The CFD model provided real-time flow data, which was sent to the machine learning model to assess the likelihood of valve failure based on current operating conditions.

The predictions from the machine learning model were then used by the MPC model to adjust the valve positions dynamically, optimizing the flow rates and minimizing the risk of failures (refer to Figure 1).

Details are in the caption following the image
Construction diagram of the simulation system for the whole process of oil and gas production.

Through this integration, we were able to create a robust virtual entity that accurately reflects the physical system and enhances decision-making processes in real time.

2.1.3.1. Cybersecurity and Data Integrity

Ensuring the cybersecurity and data integrity of digital twin systems is critical, especially in the oil and gas sector. To address these challenges, we implemented robust encryption protocols for data transmission and storage. Additionally, we employed anomaly detection algorithms to monitor for potential cyber threats in real time. These measures ensure the safe deployment of our digital twin and LSTM-based system in complex industrial environments.

2.2. Operating Mechanism of Condition Diagnosis

The research process for the development of the digital twin for the oil and gas production system involves the following methods.

2.2.1. Data Collection and Preprocessing

Various data sources are identified and collected, including the following.

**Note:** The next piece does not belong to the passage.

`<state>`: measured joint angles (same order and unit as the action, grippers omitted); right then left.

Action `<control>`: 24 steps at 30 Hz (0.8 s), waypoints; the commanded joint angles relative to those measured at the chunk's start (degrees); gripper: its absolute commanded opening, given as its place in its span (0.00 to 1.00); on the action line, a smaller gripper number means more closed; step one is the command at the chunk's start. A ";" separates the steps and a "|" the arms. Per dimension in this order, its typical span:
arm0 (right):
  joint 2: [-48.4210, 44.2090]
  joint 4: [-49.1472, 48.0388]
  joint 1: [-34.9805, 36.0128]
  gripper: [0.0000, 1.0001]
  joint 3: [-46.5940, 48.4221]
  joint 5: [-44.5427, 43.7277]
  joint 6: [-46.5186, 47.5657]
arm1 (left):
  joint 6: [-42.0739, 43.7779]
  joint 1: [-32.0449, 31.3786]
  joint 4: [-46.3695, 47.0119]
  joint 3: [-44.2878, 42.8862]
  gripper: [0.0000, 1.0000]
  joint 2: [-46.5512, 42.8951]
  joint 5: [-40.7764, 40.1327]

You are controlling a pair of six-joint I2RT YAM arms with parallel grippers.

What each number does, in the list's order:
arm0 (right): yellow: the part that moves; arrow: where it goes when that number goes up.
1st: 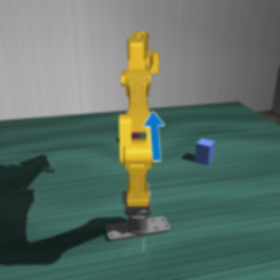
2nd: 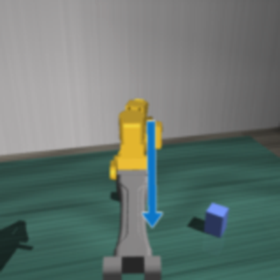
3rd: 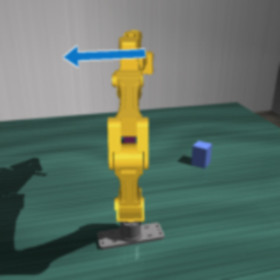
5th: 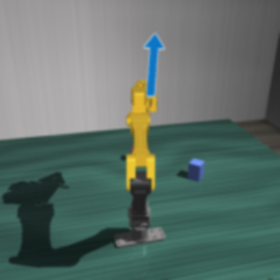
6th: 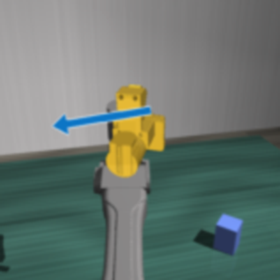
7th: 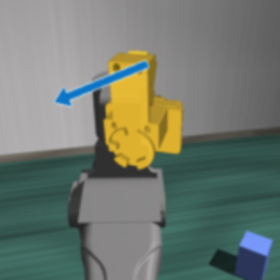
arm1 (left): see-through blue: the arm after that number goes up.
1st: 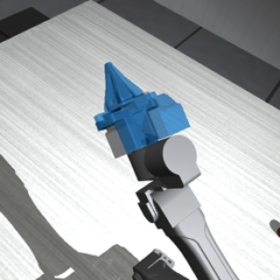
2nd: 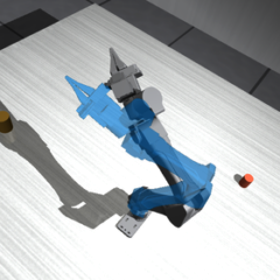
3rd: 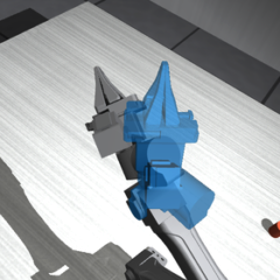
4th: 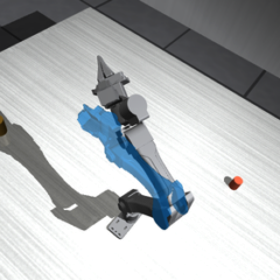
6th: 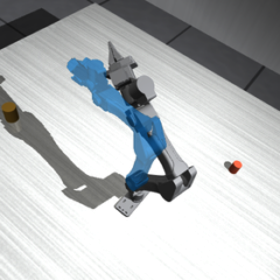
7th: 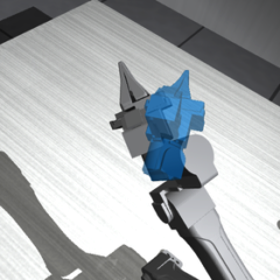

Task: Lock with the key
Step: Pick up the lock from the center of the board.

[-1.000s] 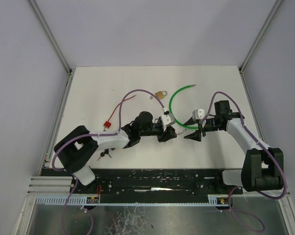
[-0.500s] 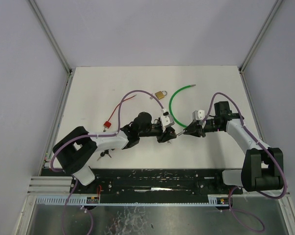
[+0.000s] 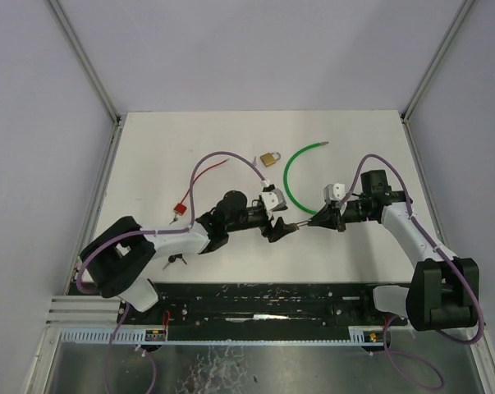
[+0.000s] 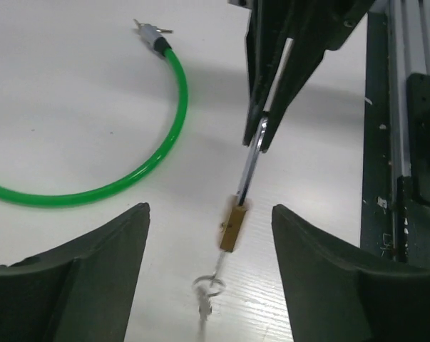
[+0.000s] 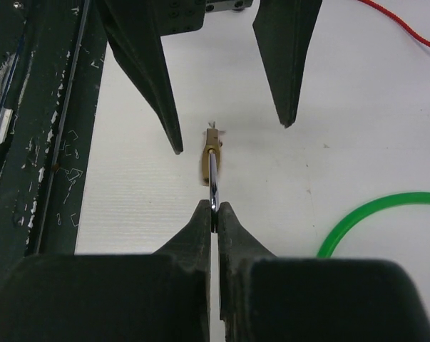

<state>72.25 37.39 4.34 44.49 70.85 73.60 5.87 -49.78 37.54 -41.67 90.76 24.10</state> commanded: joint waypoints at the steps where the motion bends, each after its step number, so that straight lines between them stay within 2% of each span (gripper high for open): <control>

2.2.2. Historical Production Data

This includes records of past production volumes, operational parameters, and performance metrics, typically obtained from production management systems.

2.2.3. Wellbore Data

Data related to the physical characteristics and conditions of the wellbore, such as temperature, pressure, and fluid composition, sourced from downhole sensors and logging tools.

2.2.4. Surface Gathering and Transportation Data

Information on the transportation of oil and gas from the production site to processing facilities, including pipeline pressure and flow rates, collected through monitoring systems installed along the transportation routes.

2.2.5. Underground Seepage Data

Data concerning the geological conditions and fluid movements underground, often acquired through seismic surveys and reservoir modeling techniques.

The collected data are then preprocessed and cleaned to ensure its quality, which involves removing inconsistencies, filling in missing values, and normalizing the data for further analysis.

2.2.6. Model Development

Based on the collected data, multiple models are developed, including hydraulic fluid models, MBD models, and CFD models. These models are integrated to form a digital twin of the oil and gas production system.

2.2.7. AI-Based Optimization

Artificial intelligence and deep learning techniques are employed to optimize the system’s operation, including self-optimization of supply/production balance, wellhead fluid production monitoring, system efficiency improvement, and ultra-flexible operation.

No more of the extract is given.